◆ Work item
The task calls for each record to be given again exactly.

◆ Material for this exercise
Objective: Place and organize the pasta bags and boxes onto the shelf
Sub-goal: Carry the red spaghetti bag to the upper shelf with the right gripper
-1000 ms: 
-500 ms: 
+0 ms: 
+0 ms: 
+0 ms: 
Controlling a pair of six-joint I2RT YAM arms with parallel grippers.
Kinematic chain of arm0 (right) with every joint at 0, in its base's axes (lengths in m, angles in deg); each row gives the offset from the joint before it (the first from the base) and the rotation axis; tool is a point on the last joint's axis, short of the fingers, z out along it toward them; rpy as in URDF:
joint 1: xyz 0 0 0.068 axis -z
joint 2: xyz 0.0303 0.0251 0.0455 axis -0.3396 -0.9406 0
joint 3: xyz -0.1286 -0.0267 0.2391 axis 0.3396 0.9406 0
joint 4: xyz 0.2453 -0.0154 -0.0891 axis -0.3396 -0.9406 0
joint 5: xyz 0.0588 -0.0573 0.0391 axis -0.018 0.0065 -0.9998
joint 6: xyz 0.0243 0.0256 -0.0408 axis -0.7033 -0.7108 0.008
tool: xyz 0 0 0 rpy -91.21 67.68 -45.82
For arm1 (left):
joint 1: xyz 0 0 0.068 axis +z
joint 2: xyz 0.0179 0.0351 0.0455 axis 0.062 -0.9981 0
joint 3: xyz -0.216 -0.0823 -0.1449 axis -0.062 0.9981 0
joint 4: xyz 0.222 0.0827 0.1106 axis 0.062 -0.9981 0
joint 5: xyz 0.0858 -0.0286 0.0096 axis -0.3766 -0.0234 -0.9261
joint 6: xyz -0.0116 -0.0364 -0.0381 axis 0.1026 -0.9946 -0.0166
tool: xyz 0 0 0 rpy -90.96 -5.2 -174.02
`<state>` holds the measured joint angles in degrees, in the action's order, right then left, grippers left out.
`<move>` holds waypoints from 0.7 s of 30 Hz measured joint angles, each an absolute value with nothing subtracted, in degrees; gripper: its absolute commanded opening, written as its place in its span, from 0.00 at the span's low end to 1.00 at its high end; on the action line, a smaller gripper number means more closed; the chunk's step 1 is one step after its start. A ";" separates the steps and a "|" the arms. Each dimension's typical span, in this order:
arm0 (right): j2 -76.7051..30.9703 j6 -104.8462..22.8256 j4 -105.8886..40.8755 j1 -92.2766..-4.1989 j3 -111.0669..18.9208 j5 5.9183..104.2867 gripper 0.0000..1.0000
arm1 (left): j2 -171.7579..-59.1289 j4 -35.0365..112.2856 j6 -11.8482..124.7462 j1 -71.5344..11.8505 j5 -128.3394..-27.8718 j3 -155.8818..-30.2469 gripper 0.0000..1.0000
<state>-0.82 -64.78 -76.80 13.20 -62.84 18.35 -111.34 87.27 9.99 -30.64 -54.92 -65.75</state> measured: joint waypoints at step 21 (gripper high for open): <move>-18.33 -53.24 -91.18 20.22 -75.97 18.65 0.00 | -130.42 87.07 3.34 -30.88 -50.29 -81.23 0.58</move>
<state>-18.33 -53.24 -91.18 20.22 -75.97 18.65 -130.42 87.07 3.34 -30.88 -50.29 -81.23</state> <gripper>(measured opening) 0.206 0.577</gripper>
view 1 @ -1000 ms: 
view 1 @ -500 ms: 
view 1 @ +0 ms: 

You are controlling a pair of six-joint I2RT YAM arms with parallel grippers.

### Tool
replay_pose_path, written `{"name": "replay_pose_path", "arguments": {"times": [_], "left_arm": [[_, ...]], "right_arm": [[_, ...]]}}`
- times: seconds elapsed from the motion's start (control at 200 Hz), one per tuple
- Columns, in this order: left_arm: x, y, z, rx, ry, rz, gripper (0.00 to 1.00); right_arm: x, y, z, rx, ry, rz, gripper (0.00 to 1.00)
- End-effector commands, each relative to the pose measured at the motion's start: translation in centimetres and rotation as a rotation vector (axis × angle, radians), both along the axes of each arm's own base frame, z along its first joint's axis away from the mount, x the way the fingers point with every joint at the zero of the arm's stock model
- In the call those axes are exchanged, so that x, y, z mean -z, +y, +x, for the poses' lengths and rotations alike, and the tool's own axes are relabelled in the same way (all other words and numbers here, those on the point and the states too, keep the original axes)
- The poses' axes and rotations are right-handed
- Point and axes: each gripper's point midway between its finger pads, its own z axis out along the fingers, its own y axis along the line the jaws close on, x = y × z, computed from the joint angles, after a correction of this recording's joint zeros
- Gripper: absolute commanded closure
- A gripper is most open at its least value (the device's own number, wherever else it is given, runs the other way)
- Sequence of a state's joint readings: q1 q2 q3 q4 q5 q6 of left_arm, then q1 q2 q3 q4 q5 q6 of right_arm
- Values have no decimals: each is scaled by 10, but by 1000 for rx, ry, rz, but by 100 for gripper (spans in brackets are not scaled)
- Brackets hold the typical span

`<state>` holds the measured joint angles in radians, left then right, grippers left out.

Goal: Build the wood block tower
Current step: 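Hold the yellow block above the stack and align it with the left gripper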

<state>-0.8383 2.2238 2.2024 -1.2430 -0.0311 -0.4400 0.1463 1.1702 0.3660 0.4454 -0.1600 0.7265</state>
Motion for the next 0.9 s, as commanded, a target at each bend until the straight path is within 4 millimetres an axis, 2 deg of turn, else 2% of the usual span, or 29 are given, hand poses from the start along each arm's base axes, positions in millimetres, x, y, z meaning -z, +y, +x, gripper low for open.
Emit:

◆ Response to this exercise
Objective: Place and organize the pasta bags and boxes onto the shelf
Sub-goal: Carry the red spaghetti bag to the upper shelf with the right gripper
-1000 ms: 
-500 ms: 
+0 ms: 
+0 ms: 
+0 ms: 
Controlling a pair of six-joint I2RT YAM arms with parallel grippers.
Kinematic chain of arm0 (right) with every joint at 0, in its base's axes (lengths in m, angles in deg); each row gives the offset from the joint before it (the first from the base) and the rotation axis; tool is a point on the last joint's axis, short of the fingers, z out along it toward them; rpy as in URDF:
joint 1: xyz 0 0 0.068 axis -z
joint 2: xyz 0.0303 0.0251 0.0455 axis -0.3396 -0.9406 0
joint 3: xyz -0.1286 -0.0267 0.2391 axis 0.3396 0.9406 0
joint 4: xyz 0.2453 -0.0154 -0.0891 axis -0.3396 -0.9406 0
joint 5: xyz 0.0588 -0.0573 0.0391 axis -0.018 0.0065 -0.9998
joint 6: xyz 0.0243 0.0256 -0.0408 axis -0.7033 -0.7108 0.008
tool: xyz 0 0 0 rpy -91.21 67.68 -45.82
For arm1 (left):
joint 1: xyz 0 0 0.068 axis +z
joint 2: xyz 0.0179 0.0351 0.0455 axis 0.062 -0.9981 0
joint 3: xyz -0.216 -0.0823 -0.1449 axis -0.062 0.9981 0
joint 4: xyz 0.222 0.0827 0.1106 axis 0.062 -0.9981 0
joint 5: xyz 0.0858 -0.0286 0.0096 axis -0.3766 -0.0234 -0.9261
joint 6: xyz -0.0116 -0.0364 -0.0381 axis 0.1026 -0.9946 -0.0166
tool: xyz 0 0 0 rpy -90.96 -5.2 -174.02
`<state>` holds the measured joint angles in degrees, in the action's order, right then left, grippers left out.
`<move>` holds waypoints from 0.7 s of 30 Hz measured joint angles, each an absolute value with nothing subtracted, in degrees; gripper: its absolute commanded opening, written as its place in its span, from 0.00 at the span's low end to 1.00 at its high end; on the action line, a smaller gripper number means more closed; the chunk's step 1 is one step after its start. A ";" separates the steps and a "|" the arms. Each dimension's typical span, in this order:
arm0 (right): j2 -76.7051..30.9703 j6 -104.8462..22.8256 j4 -105.8886..40.8755 j1 -92.2766..-4.1989 j3 -111.0669..18.9208 j5 5.9183..104.2867 gripper 0.0000..1.0000
arm1 (left): j2 -171.7579..-59.1289 j4 -35.0365..112.2856 j6 -11.8482..124.7462 j1 -71.5344..11.8505 j5 -128.3394..-27.8718 j3 -155.8818..-30.2469 gripper 0.0000..1.0000
<state>-0.82 -64.78 -76.80 13.20 -62.84 18.35 -111.34 87.27 9.99 -30.64 -54.92 -65.75</state> measured: joint waypoints at step 21 (gripper high for open): <move>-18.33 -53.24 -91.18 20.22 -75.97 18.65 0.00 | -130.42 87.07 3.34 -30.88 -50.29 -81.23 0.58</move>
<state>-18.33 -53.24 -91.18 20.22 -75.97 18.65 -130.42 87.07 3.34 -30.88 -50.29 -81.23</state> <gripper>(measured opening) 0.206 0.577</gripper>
view 1 @ -1000 ms: 
view 1 @ -500 ms: 
view 1 @ +0 ms: 

You are controlling a pair of six-joint I2RT YAM arms with parallel grippers.

### Tool
replay_pose_path, written `{"name": "replay_pose_path", "arguments": {"times": [_], "left_arm": [[_, ...]], "right_arm": [[_, ...]]}}`
- times: seconds elapsed from the motion's start (control at 200 Hz), one per tuple
- Columns, in this order: left_arm: x, y, z, rx, ry, rz, gripper (0.00 to 1.00); right_arm: x, y, z, rx, ry, rz, gripper (0.00 to 1.00)
- End-effector commands, each relative to the pose measured at the motion's start: translation in centimetres and rotation as a rotation vector (axis × angle, radians), both along the axes of each arm's own base frame, z along its first joint's axis away from the mount, x the way the fingers point with every joint at the zero of the arm's stock model
- In the call those axes are exchanged, so that x, y, z mean -z, +y, +x, for the poses' lengths and rotations alike, and the tool's own axes are relabelled in the same way (all other words and numbers here, those on the point and the states too, keep the original axes)
- The poses' axes and rotations are right-handed
- Point and axes: each gripper's point midway between its finger pads, its own z axis out along the fingers, its own y axis along the line the jaws close on, x = y × z, computed from the joint angles, after a correction of this recording's joint zeros
- Gripper: absolute commanded closure
- A gripper is most open at its least value (the device's own number, wherever else it is given, runs the other way)
- Sequence of a state's joint readings: q1 q2 q3 q4 q5 q6 of left_arm, then q1 q2 q3 q4 q5 q6 of right_arm
- Values have no decimals: each is scaled by 10, but by 1000 for rx, ry, rz, but by 100 for gripper (spans in brackets are not scaled)
- Brackets hold the typical span

`<state>` holds the measured joint angles in radians, left then right, grippers left out.

Goal: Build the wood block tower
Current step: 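Hold the yellow block above the stack and align it with the left gripper
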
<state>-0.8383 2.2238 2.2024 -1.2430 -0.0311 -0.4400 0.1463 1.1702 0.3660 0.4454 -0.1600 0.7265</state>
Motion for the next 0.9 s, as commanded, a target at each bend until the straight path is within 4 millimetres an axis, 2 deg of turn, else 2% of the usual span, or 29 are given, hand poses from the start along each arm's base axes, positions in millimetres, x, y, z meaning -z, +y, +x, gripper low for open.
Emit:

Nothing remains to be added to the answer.